Yeah which probably has to do with the fact that most people don't seem to have heart of that bug and nobody so far has shown any example of what this bug looks like.. not especially helpful
@Lonyo: Huh, so steam overrepresents cards that are most likely to be used in gaming PCs contrary to those often enough included in cheap built PCs, HTPCs and whatnot? Not especially surprising and I've yet to see people using steam to judge the relation of cheap to expensive cards - because that's obviously flawed. But for other arguments, eg comparing cards in the same market segment that argument doesn't hold.
Those cards represent such a small fraction of the market. It is possible the amount of users who took the survey didnt register to a meaningful number on the survey for the month. We are talking about cards according to the numbers represent 1:200 cards on the survey. It isnt hard to imagine how from a statistics standpoint they can be left out. But so what? If a card that represented 5-10% disappeared for a month. I would be more worried.
Once upon time, I believe that the percentage on the piece of paper people called "report card" is inaccurate, it can't be used to represent my ability in whatever I was in. Everyone who got below 100% agreed with me, while those who doesn't belong to the class/school disagree, especially teachers and parents. Interestingly, those who got higher marks believe that are superior than those who got lower marks, even if the difference is only 1%.
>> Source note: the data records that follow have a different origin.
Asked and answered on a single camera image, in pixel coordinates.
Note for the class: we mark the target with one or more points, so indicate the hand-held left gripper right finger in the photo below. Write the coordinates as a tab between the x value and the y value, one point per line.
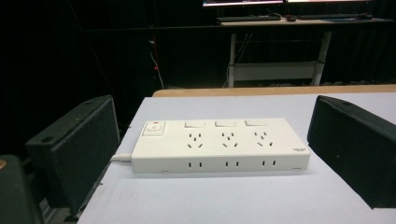
351	146

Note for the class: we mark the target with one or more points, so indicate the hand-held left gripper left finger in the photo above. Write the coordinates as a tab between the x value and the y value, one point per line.
76	149

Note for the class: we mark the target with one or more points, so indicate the white power strip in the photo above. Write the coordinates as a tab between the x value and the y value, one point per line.
218	146

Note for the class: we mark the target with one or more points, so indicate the desk with white legs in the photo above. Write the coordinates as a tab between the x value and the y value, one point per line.
277	46

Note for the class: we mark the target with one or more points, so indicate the black keyboard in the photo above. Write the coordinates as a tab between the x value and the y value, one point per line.
330	16
247	18

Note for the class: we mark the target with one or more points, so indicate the black computer mouse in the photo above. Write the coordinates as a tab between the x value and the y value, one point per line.
291	18

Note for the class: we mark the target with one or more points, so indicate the computer monitor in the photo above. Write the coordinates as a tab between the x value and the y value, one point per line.
327	1
243	2

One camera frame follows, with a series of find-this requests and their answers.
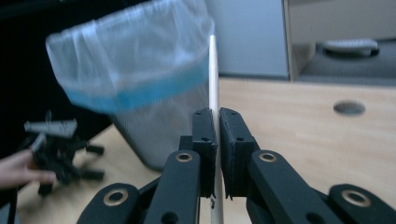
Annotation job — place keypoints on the white panel board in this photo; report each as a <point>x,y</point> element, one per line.
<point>249,37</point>

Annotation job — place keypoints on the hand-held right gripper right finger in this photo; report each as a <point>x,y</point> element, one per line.
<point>236,146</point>

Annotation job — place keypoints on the metal mesh trash bin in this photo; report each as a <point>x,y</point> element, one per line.
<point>162,133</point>

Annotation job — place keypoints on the light wooden cabinet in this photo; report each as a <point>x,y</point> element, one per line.
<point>339,18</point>

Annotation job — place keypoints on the white thin stick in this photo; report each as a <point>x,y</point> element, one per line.
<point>213,77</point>

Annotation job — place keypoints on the grey flat device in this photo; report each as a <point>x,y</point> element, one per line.
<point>350,46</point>

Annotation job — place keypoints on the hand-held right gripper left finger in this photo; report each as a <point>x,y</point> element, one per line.
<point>204,146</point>

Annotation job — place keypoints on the blue plastic bin liner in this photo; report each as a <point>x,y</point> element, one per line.
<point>134,56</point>

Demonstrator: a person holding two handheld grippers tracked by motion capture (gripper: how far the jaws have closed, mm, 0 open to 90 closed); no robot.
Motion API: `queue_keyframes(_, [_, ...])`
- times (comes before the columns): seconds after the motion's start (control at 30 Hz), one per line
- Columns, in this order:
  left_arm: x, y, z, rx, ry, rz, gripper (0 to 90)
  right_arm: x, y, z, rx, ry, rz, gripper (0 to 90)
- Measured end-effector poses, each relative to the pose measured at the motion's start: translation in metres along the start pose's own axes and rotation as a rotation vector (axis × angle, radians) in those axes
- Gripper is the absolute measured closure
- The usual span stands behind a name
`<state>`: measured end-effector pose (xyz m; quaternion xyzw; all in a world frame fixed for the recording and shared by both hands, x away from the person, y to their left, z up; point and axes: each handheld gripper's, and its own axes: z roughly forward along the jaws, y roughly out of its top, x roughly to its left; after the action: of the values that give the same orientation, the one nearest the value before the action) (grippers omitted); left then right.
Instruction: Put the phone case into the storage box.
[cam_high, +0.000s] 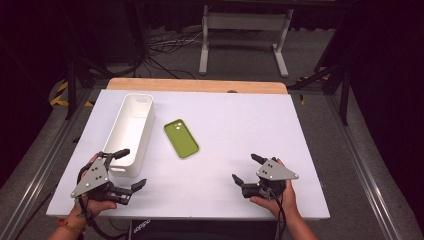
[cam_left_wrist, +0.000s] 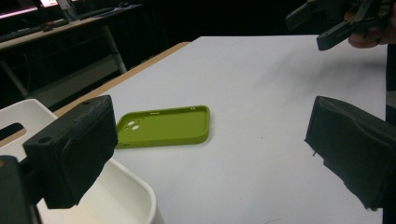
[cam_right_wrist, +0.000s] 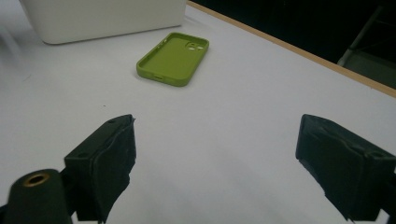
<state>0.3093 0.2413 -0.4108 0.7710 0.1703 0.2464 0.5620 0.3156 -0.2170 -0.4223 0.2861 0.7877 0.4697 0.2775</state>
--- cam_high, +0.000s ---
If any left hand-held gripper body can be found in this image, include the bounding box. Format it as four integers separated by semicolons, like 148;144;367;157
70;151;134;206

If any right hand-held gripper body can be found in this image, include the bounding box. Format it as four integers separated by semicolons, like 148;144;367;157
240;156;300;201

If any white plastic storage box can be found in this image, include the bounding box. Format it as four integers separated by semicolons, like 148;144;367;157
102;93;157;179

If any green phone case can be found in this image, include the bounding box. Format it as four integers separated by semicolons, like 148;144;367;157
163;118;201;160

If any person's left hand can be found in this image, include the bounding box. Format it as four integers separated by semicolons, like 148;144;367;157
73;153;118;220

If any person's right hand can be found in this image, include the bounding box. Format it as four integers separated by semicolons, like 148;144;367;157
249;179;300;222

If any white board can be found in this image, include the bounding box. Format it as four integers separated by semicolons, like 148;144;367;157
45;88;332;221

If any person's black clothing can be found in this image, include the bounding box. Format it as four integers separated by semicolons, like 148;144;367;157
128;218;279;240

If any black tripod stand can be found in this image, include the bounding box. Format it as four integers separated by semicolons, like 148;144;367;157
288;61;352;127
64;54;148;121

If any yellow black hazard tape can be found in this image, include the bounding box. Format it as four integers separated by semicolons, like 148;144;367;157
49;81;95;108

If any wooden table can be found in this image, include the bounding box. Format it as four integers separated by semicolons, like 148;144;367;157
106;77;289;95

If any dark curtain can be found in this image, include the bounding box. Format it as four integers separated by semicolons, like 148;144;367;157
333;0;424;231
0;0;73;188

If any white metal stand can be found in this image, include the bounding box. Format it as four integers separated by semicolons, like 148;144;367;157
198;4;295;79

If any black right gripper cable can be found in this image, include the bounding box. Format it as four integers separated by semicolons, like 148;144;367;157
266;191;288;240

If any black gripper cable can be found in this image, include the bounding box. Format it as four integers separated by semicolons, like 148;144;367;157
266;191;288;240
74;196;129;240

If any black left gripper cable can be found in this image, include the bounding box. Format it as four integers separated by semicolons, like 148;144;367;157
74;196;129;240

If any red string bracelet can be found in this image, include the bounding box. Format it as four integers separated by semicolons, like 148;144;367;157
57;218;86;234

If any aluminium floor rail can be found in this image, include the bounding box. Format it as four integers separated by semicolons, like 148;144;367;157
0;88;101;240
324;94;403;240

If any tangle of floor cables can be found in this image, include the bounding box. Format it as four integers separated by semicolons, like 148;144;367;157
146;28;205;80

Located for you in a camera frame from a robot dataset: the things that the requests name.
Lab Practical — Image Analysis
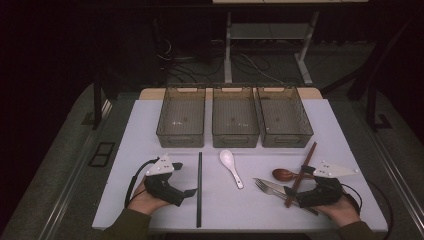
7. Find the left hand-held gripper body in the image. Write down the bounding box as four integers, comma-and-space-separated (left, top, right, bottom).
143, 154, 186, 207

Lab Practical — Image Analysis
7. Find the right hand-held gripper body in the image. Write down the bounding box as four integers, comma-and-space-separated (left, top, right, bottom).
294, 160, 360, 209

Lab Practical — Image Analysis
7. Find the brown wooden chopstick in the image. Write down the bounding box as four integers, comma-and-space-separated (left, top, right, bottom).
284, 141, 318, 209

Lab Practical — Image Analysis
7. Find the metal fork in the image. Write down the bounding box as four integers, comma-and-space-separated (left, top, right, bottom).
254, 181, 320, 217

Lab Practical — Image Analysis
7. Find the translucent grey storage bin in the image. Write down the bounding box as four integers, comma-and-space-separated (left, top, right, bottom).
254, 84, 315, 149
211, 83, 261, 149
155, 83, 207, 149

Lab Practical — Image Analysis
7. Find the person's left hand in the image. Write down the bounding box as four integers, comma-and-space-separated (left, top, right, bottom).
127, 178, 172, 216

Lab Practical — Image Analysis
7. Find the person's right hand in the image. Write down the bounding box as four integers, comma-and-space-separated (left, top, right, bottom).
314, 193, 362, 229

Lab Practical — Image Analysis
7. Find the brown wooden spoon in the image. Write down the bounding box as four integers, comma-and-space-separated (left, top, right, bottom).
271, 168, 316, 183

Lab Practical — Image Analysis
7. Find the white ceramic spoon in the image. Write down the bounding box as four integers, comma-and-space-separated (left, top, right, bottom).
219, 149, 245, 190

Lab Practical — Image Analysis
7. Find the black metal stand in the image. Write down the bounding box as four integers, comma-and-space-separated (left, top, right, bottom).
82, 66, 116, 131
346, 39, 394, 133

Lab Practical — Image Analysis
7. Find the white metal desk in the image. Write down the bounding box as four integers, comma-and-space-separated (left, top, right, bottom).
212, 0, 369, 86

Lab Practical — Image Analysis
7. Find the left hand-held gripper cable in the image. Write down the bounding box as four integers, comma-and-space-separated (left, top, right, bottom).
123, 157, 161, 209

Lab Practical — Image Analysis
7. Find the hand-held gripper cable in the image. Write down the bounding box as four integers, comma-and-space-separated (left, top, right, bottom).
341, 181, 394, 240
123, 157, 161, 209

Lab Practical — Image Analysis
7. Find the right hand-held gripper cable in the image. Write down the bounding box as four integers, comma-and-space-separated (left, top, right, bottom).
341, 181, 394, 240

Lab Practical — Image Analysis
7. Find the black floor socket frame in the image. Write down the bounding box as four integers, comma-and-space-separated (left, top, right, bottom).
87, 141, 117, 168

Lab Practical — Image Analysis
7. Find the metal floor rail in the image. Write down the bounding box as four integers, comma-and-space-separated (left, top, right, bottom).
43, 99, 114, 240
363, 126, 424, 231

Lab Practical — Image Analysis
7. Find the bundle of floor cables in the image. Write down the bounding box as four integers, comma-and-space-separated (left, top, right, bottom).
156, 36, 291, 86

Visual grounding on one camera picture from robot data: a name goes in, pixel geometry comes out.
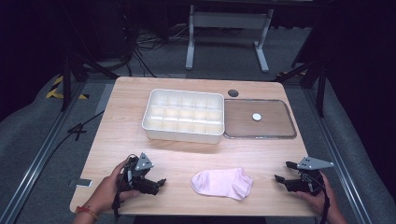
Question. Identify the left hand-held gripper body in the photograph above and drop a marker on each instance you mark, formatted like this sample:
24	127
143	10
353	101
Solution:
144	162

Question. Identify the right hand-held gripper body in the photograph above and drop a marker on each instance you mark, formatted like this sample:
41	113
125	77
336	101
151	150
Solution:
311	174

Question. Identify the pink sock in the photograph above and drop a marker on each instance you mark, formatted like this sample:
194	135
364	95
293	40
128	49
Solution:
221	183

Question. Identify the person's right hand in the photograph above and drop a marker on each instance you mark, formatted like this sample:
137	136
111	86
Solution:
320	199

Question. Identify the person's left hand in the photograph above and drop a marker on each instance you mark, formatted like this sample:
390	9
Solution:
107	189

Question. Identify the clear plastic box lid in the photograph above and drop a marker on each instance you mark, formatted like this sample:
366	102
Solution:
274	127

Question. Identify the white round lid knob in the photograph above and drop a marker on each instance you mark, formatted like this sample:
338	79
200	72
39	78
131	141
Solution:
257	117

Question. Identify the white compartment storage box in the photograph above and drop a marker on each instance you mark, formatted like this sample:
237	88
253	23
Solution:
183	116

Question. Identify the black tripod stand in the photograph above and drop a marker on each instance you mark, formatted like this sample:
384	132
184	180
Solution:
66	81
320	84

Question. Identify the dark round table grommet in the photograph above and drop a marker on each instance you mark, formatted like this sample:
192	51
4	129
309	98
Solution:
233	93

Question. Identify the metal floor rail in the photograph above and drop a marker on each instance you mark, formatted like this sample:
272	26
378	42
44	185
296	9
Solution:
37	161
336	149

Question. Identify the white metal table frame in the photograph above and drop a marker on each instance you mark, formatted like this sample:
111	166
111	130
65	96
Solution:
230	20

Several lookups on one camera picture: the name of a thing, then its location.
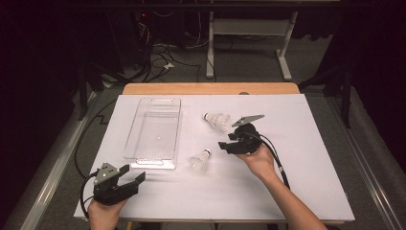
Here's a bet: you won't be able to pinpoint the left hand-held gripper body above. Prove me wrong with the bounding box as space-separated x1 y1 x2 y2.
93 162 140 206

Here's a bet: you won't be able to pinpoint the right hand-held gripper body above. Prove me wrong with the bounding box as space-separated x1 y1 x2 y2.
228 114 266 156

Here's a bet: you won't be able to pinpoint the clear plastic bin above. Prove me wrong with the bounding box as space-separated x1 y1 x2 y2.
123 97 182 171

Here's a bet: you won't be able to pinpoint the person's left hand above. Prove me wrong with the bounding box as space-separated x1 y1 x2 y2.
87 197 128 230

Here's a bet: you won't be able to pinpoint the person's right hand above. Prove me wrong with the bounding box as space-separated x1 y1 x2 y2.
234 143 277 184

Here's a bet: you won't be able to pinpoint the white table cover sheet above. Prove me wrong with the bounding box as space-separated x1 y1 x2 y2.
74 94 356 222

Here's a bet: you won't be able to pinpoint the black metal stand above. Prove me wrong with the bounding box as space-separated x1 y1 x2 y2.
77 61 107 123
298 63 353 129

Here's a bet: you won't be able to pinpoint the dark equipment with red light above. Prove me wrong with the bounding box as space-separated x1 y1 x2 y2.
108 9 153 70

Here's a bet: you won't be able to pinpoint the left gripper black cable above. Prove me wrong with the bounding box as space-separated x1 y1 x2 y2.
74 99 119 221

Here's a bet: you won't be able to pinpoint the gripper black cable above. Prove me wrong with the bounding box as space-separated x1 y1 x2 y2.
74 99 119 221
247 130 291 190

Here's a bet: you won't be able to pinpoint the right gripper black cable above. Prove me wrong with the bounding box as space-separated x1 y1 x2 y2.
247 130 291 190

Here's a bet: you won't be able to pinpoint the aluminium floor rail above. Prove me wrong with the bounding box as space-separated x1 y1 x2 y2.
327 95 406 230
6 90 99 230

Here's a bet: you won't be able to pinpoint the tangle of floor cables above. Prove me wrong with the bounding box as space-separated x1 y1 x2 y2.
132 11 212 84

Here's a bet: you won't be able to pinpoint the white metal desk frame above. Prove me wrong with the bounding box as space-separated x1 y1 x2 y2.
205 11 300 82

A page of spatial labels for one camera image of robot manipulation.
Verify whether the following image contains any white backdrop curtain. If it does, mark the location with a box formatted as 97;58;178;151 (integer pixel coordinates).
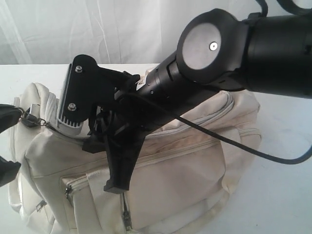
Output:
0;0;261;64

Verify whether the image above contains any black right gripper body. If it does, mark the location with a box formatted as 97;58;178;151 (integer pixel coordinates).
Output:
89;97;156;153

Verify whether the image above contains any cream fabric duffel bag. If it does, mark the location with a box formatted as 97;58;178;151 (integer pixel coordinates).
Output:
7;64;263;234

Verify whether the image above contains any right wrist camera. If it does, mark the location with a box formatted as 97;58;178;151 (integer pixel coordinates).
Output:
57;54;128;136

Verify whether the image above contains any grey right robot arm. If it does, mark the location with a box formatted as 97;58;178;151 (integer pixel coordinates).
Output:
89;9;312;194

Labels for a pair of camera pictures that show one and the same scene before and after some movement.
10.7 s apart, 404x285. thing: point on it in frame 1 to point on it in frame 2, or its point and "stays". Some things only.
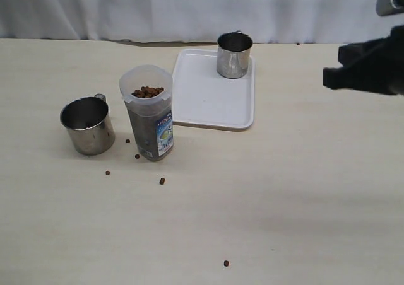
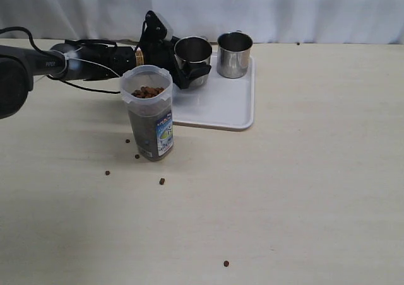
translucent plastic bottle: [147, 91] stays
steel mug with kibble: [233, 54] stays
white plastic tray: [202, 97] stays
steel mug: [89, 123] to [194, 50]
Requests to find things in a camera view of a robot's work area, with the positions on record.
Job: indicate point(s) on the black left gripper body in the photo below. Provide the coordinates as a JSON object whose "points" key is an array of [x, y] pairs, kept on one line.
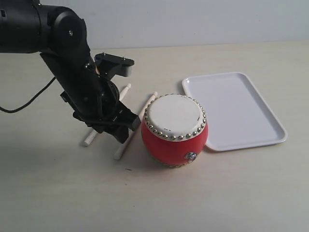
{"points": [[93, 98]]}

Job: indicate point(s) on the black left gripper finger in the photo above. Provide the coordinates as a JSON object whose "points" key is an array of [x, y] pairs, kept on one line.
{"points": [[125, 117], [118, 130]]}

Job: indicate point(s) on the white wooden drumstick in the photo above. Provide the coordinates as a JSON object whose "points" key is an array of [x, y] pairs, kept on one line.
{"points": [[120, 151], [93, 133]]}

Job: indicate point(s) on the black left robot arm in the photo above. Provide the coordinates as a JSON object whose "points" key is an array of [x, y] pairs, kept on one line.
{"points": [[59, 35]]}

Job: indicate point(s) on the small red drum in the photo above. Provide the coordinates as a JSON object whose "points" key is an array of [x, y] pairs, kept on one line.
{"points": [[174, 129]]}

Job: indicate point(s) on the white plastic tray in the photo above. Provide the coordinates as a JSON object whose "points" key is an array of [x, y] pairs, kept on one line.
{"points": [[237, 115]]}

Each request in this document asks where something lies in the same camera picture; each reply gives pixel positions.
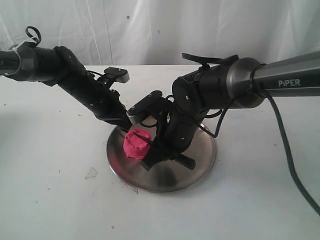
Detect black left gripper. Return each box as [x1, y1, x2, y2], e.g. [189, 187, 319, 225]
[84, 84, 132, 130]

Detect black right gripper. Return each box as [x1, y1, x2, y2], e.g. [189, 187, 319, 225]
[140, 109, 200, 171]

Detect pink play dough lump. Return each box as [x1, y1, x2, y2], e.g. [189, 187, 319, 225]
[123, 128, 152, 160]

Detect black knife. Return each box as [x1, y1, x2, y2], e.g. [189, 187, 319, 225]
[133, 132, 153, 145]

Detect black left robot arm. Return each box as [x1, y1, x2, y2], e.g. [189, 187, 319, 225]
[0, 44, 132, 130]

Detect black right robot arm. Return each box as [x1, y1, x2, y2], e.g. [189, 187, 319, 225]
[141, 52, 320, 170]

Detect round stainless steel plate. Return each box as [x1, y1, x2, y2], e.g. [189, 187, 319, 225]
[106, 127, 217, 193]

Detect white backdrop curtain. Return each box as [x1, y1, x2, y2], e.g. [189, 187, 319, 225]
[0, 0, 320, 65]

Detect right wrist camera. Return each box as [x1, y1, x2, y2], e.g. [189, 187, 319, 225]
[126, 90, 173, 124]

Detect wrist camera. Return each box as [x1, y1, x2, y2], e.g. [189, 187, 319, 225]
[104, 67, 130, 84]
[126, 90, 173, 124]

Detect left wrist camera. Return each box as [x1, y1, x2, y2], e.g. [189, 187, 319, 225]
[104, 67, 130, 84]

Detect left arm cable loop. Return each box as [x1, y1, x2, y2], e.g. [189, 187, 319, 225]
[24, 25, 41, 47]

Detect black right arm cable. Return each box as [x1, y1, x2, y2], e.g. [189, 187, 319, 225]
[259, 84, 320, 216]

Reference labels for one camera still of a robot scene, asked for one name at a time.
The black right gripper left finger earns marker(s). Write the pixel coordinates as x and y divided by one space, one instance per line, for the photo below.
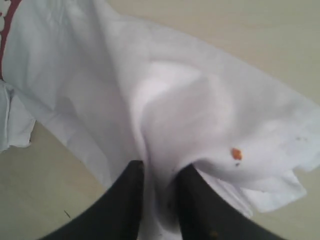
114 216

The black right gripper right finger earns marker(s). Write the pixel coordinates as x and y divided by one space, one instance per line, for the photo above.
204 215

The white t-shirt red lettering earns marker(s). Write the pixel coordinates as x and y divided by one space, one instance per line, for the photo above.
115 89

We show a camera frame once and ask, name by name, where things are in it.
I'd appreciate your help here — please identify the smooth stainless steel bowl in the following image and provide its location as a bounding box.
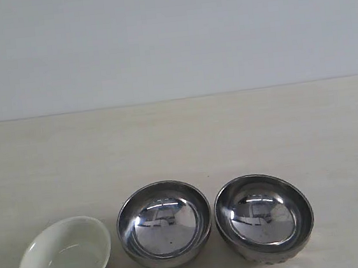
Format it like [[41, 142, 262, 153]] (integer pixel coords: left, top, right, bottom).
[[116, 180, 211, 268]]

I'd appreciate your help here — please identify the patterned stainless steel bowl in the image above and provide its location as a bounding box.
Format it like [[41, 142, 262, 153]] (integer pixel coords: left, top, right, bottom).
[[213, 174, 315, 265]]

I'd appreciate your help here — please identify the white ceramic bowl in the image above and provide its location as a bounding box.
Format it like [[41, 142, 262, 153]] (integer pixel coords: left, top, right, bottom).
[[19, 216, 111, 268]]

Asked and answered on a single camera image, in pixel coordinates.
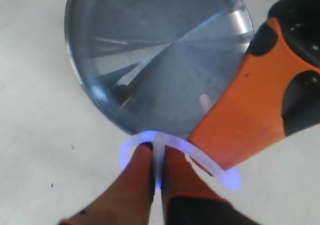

A: "I got 79. So unfair", a student who study hard.
B: "It is fair, I got 80.", a student who copies off A.
yet the company STILL makes no profit. amazing.
The comments in the OP were comparing something with 2.49% of the DX11 market to something with 1.85% of the DX11 market.
I showed a card with 0.56% of the entire market disappearing.
So yes, it does matter, because if you are trying to compare two things with small percentages, and significant percentages can simply disappear (0.56% of the whole is greater than the 0.66% difference between two DX11 cards), you can't reliably compare them, can you?
I'd chalk it upto the error range. We are talking about fractions of a % point. So yes, you can compare them. Looking at your data. I would say the range can vary about a half % point in either direction. I would look at trends on those cards. Over time if the rate stays the same. It is a fair assumption the data is reliable as far as steam is concerned.
The Steam survey isn't unrepresentative because the HD 6850 didn't show up for a month, its because the system itself is flawed. It just plain doesn't recognise some kinds of GPU's. Chalk me up as another person, that has an unrecognisable GPU.
Would you cite a benchmark, that randomly skews its results, as fact because you don't have anything better to go off of?
GTX 580 owners tend to be smarter, better looking, and drive nice cars.